Task details: Starting at the line that contains "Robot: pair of" in the listing below, write out every line word for word until you have written the line that contains "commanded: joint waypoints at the".

[Opening Source records section]

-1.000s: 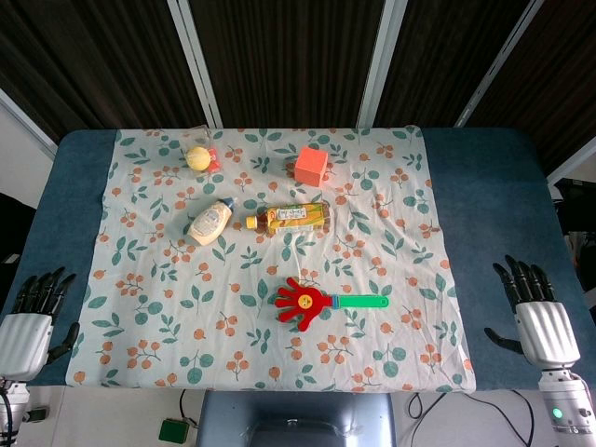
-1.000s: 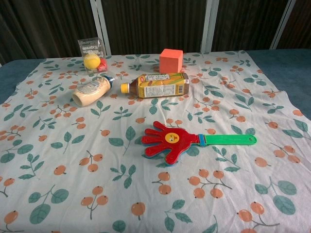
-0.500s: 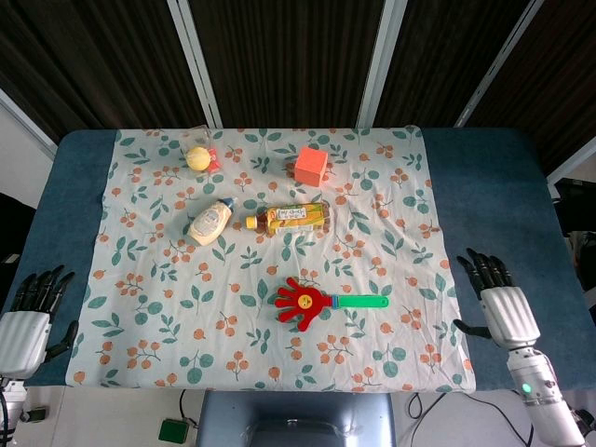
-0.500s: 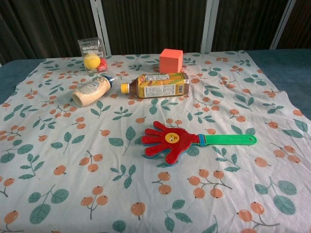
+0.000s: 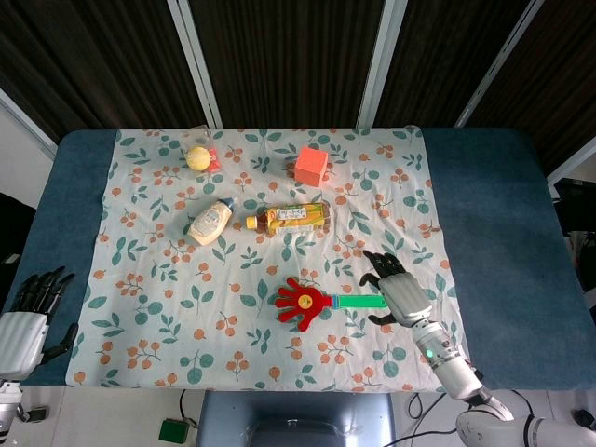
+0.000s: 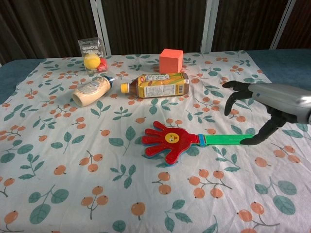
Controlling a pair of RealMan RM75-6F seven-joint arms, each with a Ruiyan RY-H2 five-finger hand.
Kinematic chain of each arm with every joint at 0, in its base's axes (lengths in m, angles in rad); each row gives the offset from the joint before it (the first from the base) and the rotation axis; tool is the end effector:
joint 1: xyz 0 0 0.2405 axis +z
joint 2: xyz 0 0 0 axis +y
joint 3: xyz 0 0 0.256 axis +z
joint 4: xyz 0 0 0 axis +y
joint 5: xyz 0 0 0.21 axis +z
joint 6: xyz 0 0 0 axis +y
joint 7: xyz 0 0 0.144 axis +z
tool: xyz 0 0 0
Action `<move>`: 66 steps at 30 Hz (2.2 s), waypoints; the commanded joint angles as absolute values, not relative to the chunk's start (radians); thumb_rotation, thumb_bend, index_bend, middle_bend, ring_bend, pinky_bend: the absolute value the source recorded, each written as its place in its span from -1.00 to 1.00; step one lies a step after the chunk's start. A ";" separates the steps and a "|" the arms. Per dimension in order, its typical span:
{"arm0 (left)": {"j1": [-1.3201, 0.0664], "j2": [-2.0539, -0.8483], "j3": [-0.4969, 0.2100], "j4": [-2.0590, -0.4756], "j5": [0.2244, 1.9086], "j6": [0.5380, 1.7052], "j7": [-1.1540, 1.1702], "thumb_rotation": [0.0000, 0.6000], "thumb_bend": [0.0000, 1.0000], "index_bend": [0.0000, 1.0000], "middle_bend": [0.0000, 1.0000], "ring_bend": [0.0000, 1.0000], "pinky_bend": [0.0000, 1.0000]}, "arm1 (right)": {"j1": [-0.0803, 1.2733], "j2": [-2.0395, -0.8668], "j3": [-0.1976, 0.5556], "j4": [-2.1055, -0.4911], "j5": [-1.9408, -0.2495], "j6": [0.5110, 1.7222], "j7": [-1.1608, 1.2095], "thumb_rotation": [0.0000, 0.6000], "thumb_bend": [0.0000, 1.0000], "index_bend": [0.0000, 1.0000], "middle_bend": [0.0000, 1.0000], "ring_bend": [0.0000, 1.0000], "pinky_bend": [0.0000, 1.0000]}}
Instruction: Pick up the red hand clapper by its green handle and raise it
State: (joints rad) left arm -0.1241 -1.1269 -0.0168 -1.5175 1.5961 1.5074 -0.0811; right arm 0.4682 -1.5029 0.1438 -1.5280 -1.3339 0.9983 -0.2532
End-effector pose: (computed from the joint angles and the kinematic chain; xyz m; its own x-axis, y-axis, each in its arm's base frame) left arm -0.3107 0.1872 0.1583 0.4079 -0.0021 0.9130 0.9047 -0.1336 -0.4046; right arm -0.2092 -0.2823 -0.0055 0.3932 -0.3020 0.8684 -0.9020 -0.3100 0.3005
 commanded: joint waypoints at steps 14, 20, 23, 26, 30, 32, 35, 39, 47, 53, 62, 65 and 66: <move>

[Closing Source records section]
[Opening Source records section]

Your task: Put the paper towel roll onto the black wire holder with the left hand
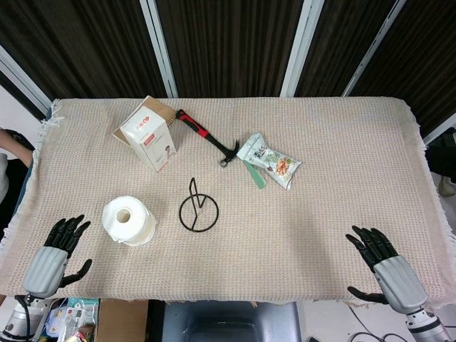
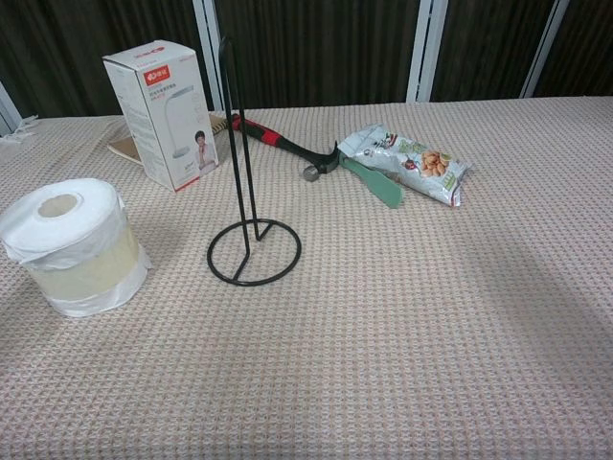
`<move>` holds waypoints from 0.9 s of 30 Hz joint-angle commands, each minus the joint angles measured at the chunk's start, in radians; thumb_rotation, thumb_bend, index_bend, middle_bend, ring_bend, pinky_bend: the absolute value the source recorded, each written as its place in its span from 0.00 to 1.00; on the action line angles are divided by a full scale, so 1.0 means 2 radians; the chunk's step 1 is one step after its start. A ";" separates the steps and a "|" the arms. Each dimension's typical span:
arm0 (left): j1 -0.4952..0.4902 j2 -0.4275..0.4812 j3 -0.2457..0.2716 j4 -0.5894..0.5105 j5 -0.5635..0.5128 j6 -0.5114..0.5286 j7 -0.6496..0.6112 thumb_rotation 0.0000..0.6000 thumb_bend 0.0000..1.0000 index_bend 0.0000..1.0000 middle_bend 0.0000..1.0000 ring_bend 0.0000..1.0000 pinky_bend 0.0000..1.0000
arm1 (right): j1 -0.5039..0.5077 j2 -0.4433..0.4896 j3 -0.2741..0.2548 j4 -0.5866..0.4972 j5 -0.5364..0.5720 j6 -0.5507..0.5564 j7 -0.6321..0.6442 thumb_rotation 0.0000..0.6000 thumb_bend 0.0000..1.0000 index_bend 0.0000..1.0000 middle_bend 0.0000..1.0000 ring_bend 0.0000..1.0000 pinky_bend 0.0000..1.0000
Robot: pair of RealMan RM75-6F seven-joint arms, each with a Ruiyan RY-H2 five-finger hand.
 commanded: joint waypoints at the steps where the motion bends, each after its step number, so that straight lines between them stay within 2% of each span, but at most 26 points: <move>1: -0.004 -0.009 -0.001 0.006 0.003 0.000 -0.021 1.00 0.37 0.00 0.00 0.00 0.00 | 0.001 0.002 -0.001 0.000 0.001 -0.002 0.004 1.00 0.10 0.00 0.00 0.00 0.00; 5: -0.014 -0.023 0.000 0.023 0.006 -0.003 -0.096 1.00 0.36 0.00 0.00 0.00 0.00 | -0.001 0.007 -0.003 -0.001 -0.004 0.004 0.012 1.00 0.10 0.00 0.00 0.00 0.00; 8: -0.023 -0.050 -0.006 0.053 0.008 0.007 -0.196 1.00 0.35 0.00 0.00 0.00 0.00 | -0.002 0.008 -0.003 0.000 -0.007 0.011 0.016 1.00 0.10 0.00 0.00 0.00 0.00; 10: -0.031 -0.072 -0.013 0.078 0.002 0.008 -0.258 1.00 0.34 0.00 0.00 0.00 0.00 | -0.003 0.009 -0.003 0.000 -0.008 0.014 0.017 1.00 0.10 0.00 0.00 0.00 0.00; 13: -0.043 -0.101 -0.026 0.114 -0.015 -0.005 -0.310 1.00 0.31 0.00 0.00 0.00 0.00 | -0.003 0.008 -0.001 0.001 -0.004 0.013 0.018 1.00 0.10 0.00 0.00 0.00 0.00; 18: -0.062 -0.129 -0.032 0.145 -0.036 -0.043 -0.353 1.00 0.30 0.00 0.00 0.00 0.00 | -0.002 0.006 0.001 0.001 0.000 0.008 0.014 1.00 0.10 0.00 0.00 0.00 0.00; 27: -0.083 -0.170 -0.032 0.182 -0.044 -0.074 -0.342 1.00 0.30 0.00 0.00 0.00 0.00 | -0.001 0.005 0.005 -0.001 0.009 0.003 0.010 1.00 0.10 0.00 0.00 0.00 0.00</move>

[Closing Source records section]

Expected answer:
Robot: pair of RealMan RM75-6F seven-joint arms, each with a Ruiyan RY-H2 five-finger hand.
 commanded: joint waypoints at the steps where the motion bends, each after its step number, so that straight lines between them stay within 2% of each span, but at most 26 points: <move>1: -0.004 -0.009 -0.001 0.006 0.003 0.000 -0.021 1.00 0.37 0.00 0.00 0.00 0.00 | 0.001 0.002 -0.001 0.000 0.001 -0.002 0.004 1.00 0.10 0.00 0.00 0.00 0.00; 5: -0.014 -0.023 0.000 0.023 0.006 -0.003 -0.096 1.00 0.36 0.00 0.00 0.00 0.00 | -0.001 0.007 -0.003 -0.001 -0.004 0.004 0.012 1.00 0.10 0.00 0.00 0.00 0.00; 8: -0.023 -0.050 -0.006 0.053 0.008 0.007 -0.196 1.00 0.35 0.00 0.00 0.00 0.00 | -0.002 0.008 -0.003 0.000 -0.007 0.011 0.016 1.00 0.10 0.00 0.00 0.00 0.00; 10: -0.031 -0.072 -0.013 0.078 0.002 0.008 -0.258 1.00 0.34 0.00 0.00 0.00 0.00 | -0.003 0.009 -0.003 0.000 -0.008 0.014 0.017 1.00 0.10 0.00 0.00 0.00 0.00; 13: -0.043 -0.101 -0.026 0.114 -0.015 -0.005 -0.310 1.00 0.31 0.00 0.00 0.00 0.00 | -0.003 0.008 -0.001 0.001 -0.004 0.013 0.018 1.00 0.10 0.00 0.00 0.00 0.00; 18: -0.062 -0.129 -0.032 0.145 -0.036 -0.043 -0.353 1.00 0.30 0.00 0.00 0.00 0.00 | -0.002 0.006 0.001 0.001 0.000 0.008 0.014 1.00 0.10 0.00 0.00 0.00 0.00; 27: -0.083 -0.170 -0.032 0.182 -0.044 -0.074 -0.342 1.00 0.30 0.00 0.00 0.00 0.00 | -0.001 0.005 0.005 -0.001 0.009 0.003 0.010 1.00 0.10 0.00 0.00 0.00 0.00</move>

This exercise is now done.